> Action item
I would like the lines below, from the one with "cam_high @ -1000" through the one with "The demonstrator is", copied exactly and without any pictures.

> Recorded information
----

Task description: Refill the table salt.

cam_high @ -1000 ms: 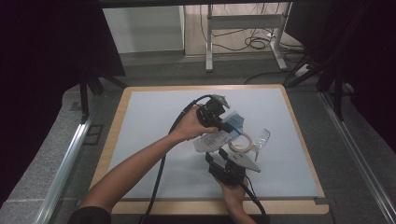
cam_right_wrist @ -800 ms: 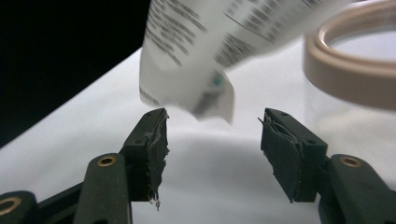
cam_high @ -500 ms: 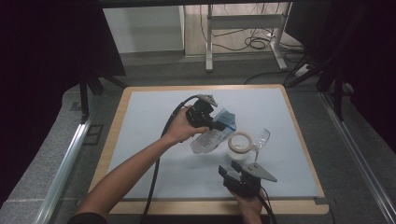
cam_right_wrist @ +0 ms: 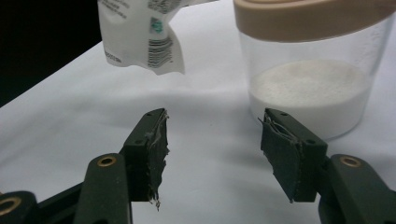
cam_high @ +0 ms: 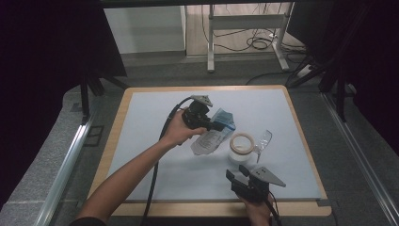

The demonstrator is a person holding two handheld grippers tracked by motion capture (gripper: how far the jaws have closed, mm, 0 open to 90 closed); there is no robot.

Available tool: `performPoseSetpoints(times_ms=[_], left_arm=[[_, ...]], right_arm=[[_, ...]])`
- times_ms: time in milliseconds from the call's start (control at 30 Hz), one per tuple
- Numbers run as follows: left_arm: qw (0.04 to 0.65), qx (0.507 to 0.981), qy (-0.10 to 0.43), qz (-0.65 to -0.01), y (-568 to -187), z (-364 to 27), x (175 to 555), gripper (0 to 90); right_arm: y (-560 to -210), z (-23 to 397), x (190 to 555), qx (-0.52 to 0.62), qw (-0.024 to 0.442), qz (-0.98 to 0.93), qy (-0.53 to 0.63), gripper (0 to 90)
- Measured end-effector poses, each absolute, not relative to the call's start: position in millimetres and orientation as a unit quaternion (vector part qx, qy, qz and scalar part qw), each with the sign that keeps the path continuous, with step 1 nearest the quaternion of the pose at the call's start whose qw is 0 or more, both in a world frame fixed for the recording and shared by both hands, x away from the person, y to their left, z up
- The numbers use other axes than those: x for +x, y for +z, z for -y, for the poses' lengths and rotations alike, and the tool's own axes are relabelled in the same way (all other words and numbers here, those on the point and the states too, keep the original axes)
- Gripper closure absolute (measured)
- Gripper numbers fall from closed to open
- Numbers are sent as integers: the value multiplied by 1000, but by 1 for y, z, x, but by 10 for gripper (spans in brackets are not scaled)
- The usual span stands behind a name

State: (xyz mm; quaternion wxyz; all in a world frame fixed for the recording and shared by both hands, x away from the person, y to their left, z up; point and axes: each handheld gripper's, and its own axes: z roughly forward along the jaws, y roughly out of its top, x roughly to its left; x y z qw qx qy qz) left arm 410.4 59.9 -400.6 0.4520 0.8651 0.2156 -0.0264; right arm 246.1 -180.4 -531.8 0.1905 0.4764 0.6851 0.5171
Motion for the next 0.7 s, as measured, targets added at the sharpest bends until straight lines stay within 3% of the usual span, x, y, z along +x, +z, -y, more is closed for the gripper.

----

> Exercise output
cam_high @ -1000 ms: 
cam_right_wrist @ -800 ms: 
cam_high @ -500 ms: 
cam_right_wrist @ +0 ms: 
cam_high @ +0 ms: 

The demonstrator is a person holding two handheld grippers tracked by motion capture (gripper: how far the jaws have closed, mm, 0 open to 90 closed); there is no robot.

The exercise was answered in full.